### TASK OBJECTIVE
Some of the lines below need repeating. Reproduce exactly those between the lines holding "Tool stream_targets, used" and "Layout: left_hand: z", inclusive.

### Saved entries
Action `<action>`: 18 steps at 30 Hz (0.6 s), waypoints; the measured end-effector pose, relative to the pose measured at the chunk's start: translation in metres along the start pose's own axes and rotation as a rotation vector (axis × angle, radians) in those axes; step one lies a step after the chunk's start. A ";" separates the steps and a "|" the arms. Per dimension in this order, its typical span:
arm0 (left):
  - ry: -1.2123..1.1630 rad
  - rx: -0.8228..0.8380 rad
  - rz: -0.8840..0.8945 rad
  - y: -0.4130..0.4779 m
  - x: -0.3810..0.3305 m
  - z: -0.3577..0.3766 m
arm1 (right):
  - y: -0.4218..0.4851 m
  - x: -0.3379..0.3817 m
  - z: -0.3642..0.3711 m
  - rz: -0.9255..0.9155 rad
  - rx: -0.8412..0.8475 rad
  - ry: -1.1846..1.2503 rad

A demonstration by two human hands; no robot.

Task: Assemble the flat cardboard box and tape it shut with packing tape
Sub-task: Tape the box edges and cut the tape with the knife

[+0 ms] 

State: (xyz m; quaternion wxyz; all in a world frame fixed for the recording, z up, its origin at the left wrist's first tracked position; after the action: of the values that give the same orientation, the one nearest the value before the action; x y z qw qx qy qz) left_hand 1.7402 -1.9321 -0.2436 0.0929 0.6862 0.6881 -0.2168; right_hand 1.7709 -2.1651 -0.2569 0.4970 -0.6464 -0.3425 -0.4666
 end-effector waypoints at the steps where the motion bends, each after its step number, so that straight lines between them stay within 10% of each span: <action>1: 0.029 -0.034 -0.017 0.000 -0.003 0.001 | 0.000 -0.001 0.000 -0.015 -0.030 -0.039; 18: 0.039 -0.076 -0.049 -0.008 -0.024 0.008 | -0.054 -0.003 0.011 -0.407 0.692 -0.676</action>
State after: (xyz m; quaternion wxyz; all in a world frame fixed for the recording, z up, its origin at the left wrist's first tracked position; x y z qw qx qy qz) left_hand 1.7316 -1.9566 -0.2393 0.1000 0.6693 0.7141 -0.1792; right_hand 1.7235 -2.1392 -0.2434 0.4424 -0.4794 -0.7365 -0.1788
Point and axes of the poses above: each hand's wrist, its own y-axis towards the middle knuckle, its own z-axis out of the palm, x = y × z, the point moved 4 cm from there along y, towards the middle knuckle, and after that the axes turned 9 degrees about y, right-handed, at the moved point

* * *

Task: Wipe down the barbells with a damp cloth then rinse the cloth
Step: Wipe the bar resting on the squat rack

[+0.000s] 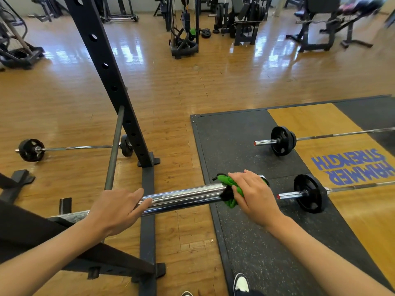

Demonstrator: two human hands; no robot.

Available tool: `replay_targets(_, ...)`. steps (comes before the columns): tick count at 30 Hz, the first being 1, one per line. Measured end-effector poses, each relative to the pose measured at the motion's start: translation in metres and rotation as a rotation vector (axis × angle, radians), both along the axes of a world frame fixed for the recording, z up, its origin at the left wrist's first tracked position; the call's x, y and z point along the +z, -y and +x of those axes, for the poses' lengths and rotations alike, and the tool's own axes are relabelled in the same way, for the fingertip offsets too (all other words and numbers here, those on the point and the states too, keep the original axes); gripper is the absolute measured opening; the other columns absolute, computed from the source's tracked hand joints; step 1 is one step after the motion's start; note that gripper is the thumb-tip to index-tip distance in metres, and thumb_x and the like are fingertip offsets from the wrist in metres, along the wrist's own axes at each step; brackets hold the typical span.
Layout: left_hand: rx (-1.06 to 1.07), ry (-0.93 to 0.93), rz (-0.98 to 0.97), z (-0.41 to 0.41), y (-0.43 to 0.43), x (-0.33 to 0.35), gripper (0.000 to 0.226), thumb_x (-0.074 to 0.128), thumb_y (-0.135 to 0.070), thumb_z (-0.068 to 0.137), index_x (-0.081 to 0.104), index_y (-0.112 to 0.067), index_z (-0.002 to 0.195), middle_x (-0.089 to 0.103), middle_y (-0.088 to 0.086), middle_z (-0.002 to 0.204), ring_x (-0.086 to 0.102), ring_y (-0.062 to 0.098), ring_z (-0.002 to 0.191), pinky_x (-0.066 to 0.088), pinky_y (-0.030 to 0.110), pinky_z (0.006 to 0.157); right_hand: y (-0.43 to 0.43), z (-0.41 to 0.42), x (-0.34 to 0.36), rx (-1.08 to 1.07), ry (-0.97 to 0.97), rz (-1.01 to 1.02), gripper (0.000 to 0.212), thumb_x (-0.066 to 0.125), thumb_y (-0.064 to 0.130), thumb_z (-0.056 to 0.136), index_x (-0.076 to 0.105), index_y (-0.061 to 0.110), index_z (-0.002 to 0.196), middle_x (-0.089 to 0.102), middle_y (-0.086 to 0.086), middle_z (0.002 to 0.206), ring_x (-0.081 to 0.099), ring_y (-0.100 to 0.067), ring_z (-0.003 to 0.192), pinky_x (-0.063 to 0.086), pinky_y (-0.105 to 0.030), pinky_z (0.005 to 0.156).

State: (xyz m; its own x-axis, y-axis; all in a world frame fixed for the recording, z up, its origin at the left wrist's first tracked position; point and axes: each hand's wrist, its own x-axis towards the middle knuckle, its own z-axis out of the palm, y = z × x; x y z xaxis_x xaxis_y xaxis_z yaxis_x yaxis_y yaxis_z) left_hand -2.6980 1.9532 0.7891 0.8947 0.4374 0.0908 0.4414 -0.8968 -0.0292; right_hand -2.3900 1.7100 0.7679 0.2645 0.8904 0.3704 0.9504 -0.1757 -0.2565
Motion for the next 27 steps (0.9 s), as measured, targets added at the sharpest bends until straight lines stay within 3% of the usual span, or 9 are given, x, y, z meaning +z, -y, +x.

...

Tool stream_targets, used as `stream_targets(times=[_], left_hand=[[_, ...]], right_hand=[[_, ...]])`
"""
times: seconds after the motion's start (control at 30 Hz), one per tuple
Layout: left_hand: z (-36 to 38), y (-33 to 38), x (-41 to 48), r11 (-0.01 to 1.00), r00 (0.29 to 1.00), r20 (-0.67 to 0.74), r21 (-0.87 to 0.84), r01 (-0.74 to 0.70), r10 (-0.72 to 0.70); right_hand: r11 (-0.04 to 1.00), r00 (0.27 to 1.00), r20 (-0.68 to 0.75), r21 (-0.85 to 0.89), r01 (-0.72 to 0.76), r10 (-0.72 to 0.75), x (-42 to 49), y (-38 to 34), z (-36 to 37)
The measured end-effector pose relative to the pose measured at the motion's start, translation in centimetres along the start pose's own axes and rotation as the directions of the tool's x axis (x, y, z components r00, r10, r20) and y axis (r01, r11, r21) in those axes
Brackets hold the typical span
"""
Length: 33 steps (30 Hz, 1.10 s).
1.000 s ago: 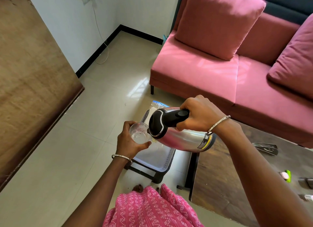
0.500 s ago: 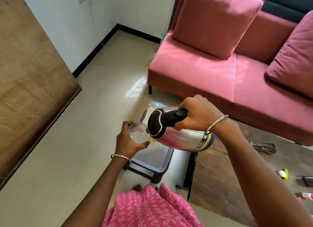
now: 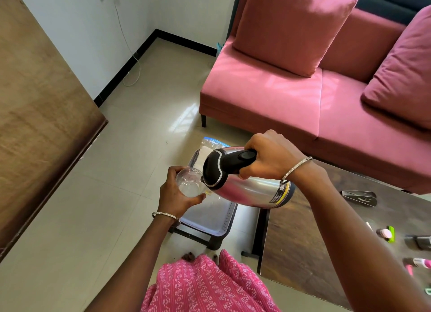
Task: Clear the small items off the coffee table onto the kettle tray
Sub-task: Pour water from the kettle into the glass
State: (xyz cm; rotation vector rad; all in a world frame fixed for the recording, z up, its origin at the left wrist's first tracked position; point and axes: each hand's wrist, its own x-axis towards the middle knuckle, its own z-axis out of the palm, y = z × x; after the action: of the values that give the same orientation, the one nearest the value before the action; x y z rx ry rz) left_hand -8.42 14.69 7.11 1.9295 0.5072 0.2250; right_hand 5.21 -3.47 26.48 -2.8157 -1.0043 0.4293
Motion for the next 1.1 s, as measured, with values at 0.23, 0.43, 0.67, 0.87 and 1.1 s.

### EXERCISE ANSWER
Tool stream_targets, used as `stream_targets(times=[_], left_hand=[[_, ...]], right_hand=[[_, ...]])`
"""
times: seconds after the motion's start (control at 30 Hz), one per tuple
Layout: left_hand: z (-36 to 38), y (-33 to 38), x (-41 to 48), r11 (-0.01 to 1.00), r00 (0.29 to 1.00), r20 (-0.67 to 0.74), r21 (-0.87 to 0.84), r01 (-0.74 to 0.70), r10 (-0.72 to 0.70); right_hand: r11 (-0.04 to 1.00), r00 (0.27 to 1.00), r20 (-0.68 to 0.75), r21 (-0.85 to 0.89), r01 (-0.72 to 0.76), r10 (-0.72 to 0.75), x (-42 to 49), y (-38 to 34), z (-36 to 37)

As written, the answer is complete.